Fraudulent activity directed at senior citizens is nothing new, but criminals constantly evolve by finding more and more sophisticated scams to fool the unassuming senior citizen. It’s for this reason that seniors and their caretakers must stay on top of the current scams.
Telemarketing Fraud – Con artists have long made use of the telephone to pitch various telemarketing deals, and today it’s no different. One long-running con involves asking you to wire money to pay for a prize that you won. The scammers may also ask you for your bank account number or credit card number, information that will make it easy for them to empty out your savings account or pile on charges. No legitimate company offering a prize asks for personal information except to verify your home address. If you have to fork over financial information or send money to claim your prize, then it is a scam.
Phishing Scams – The Internet is one of the most significant battlegrounds for con artists. From solicitations for help from far off countries to spammy emails selling pharmaceuticals and products you don’t need, online scams run the gamut.
Though not as prevalent as just a few years ago, some scammers take advantage of the confusion surrounding bank mergers to send emails to “customers” asking them to update their personal information online. Unfortunately, giving that information can lead to all sorts of problems for consumers including identity theft. If your bank says they need your information don’t believe it—they already have it.

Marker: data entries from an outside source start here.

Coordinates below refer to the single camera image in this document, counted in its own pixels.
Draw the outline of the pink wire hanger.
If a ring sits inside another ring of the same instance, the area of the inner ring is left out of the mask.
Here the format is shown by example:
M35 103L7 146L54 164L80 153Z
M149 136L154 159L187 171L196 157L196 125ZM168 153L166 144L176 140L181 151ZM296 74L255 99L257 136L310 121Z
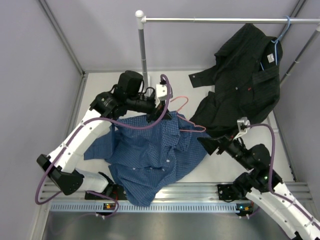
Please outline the pink wire hanger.
M180 129L181 132L187 132L187 133L204 133L207 129L206 127L202 126L202 125L197 125L195 124L194 122L186 119L184 116L182 116L180 114L180 111L184 108L185 105L188 104L189 102L189 98L187 96L183 96L183 95L180 95L180 96L177 96L177 97L174 97L173 99L170 100L170 103L178 100L178 99L184 99L185 102L176 110L177 112L177 117L187 123L189 123L190 125L192 125L192 128L190 129Z

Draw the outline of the blue plaid shirt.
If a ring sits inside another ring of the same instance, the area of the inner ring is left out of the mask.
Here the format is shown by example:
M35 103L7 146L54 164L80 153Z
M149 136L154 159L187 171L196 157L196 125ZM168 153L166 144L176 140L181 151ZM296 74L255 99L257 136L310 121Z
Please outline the blue plaid shirt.
M85 160L103 159L116 184L123 186L131 204L148 207L158 191L189 174L207 155L197 140L205 132L181 132L193 126L170 112L171 120L161 120L147 130L115 124L97 138L84 153ZM119 119L134 126L147 126L146 115Z

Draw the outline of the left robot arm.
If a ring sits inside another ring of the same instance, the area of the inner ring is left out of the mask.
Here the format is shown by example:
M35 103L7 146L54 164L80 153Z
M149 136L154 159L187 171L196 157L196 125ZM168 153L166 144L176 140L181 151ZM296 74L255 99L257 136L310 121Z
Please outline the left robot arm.
M49 178L66 196L85 191L86 198L97 196L106 200L113 195L114 183L102 172L93 173L77 169L80 158L92 143L102 136L109 123L133 130L147 130L162 119L168 119L168 106L173 91L168 77L161 74L160 83L146 96L143 76L127 70L120 74L118 83L111 90L98 94L90 104L83 119L69 136L48 155L41 154L36 162L44 175L36 189L35 202L40 201L40 191ZM118 121L127 111L145 113L147 126L132 126Z

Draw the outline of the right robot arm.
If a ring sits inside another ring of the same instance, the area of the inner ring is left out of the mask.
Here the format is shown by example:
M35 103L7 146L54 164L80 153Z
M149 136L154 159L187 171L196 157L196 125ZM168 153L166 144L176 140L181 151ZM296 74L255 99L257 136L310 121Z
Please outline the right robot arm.
M264 144L246 148L242 139L198 141L209 153L227 153L245 172L229 186L231 196L248 199L269 215L291 240L318 240L320 222L294 197L283 179L271 167L271 155Z

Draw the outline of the black striped shirt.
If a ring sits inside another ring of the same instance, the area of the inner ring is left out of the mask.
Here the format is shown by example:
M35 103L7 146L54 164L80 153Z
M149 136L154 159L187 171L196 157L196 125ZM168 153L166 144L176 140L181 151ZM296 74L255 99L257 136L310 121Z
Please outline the black striped shirt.
M251 23L242 26L215 53L215 65L189 75L193 88L213 86L190 121L219 137L246 117L263 122L280 100L280 61L276 38Z

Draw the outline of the silver clothes rack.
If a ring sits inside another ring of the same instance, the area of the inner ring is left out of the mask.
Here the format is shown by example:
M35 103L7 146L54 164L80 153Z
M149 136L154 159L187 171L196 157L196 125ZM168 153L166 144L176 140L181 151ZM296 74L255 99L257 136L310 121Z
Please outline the silver clothes rack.
M147 57L146 57L146 44L145 44L145 32L144 26L147 23L210 23L210 24L287 24L287 27L281 32L278 39L282 39L285 33L292 25L317 25L316 29L294 59L288 70L285 72L280 80L280 85L283 86L288 77L293 72L295 66L300 62L301 57L307 51L308 48L314 43L317 37L320 36L320 19L319 18L296 18L296 17L283 17L283 18L198 18L198 17L147 17L142 10L135 12L137 21L139 47L141 55L142 75L145 79L148 79L147 70Z

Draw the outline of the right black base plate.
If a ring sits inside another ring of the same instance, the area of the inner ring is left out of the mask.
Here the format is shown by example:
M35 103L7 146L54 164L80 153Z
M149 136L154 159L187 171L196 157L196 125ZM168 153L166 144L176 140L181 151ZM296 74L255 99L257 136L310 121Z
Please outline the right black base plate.
M221 201L230 203L235 200L238 200L238 196L232 189L231 184L218 184L217 193L218 193L218 198Z

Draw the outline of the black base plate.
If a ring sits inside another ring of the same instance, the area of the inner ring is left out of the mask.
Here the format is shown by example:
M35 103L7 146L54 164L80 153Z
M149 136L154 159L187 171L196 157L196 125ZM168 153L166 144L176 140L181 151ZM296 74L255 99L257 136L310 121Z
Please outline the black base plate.
M112 188L112 192L110 194L110 197L117 200L117 201L126 201L127 195L126 191L123 188L123 186L115 184Z
M235 200L238 200L238 196L232 189L231 184L218 184L217 193L218 193L218 198L221 201L230 203Z

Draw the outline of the aluminium mounting rail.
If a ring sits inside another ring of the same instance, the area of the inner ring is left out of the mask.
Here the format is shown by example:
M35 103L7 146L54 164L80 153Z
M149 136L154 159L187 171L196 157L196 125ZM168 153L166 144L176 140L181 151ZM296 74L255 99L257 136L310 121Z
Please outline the aluminium mounting rail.
M313 200L307 183L304 182L286 182L290 192L301 202L310 202ZM45 183L39 194L39 200L48 200L59 189L53 183ZM85 191L78 190L71 195L60 193L53 200L85 200ZM178 182L163 187L156 195L154 202L214 202L218 201L217 184L213 182Z

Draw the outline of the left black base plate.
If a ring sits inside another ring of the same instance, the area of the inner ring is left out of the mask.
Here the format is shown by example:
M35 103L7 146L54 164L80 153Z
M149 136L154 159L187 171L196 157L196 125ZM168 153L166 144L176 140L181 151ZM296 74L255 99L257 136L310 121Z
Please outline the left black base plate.
M112 192L110 194L110 197L117 200L117 201L126 201L127 195L126 191L123 188L123 186L115 184L112 188Z

Reverse Mortgages – Every month, thousands of seniors choose to take out a reverse mortgage, which allows them to obtain funds based on the equity in their house that they never have to pay back. The security of a reverse mortgage appeals to many people who live on fixed incomes, which is why so many scam artists hone in. Ignore unsolicited ads and seek out your own reverse mortgage from your bank or seek advice from a reputable financial advisor.
Counterfeit Prescriptions – Most seniors use at least one prescription drug to control blood pressure, aid them with sleeping or treat some other ailment. Be careful who fills your prescriptions, especially online pharmacies. Look for the Verified Internet Pharmacy Practice Site seal of approval on all prescription medicine containers. Inspect your drugs carefully when they arrive; if something looks remiss then speak to your doctor or pharmacist.
Often the scam should be obvious, but it can be easy to take people at their word. When in doubt, notify your local police department.